Dataset records:

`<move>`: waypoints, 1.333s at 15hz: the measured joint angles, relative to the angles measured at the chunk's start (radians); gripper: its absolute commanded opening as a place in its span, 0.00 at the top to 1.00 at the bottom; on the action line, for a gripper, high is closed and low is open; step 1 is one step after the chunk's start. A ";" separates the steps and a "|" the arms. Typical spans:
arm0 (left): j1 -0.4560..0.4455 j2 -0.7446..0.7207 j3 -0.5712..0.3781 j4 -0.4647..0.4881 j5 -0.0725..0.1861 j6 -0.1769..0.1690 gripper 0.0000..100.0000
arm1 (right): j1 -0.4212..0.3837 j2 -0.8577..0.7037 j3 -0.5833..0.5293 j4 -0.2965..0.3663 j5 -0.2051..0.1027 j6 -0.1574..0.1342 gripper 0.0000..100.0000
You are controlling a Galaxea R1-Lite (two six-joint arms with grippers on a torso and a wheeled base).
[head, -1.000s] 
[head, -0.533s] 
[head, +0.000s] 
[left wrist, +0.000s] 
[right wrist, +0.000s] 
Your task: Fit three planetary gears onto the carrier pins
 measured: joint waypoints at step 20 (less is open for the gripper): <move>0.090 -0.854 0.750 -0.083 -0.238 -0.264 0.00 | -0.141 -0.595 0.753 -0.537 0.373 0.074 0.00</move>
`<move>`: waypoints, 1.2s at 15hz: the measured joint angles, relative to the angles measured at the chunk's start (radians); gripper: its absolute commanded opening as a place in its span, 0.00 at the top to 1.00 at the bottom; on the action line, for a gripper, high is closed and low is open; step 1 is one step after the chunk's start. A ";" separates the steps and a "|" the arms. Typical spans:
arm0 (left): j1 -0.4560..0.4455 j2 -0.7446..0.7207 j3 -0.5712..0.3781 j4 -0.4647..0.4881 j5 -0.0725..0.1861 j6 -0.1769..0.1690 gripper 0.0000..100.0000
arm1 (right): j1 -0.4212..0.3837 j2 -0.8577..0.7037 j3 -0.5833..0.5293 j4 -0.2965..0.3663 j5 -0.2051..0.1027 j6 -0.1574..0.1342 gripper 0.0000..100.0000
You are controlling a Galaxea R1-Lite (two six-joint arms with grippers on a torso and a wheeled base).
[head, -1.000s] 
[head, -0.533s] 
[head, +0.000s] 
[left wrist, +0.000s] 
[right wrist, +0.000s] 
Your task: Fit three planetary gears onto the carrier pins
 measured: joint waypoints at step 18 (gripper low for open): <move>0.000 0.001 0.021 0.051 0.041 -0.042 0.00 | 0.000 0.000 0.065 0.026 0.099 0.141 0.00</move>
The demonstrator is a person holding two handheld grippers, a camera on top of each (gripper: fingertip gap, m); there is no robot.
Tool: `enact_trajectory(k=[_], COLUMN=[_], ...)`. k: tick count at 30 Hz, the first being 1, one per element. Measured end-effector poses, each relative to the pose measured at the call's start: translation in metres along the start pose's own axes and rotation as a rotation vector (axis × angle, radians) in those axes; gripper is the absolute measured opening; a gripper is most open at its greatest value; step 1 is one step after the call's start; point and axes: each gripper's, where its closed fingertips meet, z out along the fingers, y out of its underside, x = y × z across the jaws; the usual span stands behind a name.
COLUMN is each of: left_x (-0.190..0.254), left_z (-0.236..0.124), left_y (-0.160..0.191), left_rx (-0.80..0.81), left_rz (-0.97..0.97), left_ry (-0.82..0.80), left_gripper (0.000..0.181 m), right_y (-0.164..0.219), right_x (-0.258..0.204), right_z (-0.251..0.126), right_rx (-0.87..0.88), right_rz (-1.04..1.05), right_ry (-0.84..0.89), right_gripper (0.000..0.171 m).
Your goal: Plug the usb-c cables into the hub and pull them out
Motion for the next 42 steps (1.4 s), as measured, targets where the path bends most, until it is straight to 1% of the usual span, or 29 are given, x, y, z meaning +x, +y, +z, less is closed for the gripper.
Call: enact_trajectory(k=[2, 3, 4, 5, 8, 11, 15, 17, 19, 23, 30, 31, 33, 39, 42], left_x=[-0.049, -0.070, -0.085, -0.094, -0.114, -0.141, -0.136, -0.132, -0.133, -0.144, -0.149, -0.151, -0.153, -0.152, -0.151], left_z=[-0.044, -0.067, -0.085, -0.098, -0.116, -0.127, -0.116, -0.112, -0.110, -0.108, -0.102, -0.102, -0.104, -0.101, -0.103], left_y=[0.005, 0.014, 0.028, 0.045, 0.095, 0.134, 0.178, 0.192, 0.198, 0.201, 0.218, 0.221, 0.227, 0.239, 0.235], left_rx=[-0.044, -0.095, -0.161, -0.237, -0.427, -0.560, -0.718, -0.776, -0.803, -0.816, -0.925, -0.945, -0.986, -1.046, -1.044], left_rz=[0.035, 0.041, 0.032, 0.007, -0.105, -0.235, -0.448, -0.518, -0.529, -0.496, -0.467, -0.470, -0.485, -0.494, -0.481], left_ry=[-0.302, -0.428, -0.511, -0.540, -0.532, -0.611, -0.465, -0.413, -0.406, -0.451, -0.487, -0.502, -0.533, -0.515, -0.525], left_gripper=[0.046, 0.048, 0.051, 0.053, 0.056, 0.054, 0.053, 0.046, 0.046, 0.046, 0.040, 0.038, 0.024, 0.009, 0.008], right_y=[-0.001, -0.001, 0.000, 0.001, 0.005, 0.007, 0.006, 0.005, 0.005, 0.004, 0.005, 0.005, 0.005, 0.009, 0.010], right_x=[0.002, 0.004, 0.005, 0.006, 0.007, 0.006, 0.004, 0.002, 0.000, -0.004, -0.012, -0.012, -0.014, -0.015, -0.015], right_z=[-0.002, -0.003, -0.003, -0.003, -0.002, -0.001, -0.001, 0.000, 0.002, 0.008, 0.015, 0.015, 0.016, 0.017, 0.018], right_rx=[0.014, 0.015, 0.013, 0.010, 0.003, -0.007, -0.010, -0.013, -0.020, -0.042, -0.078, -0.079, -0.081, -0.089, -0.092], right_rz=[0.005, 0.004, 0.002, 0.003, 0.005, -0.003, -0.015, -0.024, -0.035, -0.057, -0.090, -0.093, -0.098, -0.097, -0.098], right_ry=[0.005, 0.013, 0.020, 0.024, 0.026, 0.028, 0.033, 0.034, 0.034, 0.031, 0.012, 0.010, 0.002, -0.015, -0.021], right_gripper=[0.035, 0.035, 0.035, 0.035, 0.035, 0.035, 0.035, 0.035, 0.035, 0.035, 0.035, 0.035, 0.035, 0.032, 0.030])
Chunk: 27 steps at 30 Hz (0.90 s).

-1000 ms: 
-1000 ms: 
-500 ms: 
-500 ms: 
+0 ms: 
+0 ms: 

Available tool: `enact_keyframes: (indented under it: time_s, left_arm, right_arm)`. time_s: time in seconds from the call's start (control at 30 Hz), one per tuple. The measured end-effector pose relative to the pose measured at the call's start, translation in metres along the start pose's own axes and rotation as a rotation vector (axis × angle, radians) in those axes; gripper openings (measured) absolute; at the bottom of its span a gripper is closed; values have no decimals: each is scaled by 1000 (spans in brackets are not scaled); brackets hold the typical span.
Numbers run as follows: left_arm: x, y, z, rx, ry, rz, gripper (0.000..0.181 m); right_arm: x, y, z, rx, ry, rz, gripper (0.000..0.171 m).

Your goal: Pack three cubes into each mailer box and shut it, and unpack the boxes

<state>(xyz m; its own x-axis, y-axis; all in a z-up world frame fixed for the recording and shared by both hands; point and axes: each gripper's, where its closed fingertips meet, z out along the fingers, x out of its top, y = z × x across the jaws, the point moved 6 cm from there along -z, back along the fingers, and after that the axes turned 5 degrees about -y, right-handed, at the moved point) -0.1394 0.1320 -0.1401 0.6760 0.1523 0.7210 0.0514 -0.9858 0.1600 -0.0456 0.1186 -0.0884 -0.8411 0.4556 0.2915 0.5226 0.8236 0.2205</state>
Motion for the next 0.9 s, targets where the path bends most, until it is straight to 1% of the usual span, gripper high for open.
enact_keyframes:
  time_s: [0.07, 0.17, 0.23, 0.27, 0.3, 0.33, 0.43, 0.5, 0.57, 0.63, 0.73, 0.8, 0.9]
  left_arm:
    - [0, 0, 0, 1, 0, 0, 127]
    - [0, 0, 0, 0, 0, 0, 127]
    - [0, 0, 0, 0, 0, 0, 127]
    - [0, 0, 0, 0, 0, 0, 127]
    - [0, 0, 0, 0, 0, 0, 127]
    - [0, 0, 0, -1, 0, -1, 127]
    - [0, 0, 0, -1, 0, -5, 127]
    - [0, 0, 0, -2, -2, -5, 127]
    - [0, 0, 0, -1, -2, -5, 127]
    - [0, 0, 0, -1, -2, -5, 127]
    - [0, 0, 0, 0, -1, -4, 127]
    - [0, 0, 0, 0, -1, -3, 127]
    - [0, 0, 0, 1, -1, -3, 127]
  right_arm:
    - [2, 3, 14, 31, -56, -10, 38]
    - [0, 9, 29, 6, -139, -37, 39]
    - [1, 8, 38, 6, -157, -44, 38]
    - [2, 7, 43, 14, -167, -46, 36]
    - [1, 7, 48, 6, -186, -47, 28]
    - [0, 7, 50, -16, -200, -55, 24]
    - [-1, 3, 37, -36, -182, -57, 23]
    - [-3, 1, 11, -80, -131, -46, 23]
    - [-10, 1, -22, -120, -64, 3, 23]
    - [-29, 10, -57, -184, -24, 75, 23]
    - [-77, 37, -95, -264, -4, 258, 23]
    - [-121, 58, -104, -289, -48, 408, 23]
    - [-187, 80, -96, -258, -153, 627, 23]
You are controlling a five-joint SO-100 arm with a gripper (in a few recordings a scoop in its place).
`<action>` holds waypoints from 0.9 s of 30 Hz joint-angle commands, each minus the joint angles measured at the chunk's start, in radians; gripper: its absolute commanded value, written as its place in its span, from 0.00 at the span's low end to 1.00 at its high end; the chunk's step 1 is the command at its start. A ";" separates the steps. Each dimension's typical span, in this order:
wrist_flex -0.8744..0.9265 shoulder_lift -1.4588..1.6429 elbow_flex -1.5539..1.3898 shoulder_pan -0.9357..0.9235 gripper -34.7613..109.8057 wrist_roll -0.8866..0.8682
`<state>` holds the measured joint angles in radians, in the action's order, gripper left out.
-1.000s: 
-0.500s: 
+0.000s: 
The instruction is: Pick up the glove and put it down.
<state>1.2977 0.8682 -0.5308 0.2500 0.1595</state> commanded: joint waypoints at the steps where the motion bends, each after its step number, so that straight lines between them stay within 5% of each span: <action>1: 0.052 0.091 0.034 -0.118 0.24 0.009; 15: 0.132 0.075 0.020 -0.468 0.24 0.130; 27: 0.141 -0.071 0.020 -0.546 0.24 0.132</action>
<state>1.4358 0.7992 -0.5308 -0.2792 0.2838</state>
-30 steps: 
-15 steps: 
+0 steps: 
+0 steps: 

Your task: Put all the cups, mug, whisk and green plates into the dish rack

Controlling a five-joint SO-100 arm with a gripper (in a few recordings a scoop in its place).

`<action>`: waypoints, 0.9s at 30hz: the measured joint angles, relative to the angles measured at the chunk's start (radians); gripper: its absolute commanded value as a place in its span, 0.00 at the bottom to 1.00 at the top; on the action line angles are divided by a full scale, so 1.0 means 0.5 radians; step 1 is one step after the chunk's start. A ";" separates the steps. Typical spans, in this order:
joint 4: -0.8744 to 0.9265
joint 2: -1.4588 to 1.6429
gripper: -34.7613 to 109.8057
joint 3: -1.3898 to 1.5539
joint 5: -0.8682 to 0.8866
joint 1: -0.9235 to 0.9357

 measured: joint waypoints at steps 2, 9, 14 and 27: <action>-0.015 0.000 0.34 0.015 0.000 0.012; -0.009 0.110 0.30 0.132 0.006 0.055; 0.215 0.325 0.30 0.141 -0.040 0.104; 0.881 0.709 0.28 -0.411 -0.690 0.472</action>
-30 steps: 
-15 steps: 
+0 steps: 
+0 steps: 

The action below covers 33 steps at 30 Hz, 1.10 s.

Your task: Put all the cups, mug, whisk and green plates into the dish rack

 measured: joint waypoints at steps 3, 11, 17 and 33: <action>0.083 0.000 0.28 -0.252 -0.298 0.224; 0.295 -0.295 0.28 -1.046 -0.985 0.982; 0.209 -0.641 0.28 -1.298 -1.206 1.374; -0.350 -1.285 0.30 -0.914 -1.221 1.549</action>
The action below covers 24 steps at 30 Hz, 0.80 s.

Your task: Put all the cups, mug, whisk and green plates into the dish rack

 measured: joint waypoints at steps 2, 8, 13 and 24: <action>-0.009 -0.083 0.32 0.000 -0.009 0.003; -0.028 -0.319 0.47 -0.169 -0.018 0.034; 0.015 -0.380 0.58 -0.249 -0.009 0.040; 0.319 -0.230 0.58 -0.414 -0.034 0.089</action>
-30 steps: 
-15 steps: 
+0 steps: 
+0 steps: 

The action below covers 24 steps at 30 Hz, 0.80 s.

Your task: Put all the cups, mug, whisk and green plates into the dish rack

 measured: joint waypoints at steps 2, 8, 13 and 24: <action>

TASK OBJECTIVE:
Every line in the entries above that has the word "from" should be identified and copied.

EXERCISE SOLUTION:
Available tool: `enact_keyframes: (indented under it: time_s, left_arm, right_arm)`. time_s: time in seconds from the call's start (control at 30 Hz), one per tuple. The measured end-effector pose relative to the pose measured at the call's start, translation in metres along the start pose's own axes and rotation as a rotation vector (axis × angle, radians) in those axes; gripper openings (measured) absolute; at the bottom of its span a gripper is closed; values have no decimals: each is scaled by 1000 (spans in brackets are not scaled); brackets hold the typical span.
<state>(xyz m; its own x-axis, y-axis; all in a z-up world frame fixed for the recording and shared by both hands; point and axes: each gripper's, where its closed fingertips meet, z out along the fingers, x out of its top, y = z × x across the jaws, the point moved 6 cm from there along -z, back along the fingers, and after that the axes turned 5 degrees about -y, right-handed, at the moved point) -0.1394 0.1320 -0.1401 0.6760 0.1523 0.7210 0.0514 -0.9858 0.1600 -0.0456 0.1186 -0.0884 -0.8411 0.4556 0.2915 0.5226 0.8236 0.2205</state>
`<action>` holds waypoints from 0.9 s of 30 Hz joint-angle commands, each minus the joint angles measured at the chunk's start, in radians; gripper: its absolute commanded value, written as its place in its span, from 0.00 at the span's low end to 1.00 at its high end; the chunk's step 1 is the command at its start. A ";" separates the steps. Each dimension's typical span, in this order:

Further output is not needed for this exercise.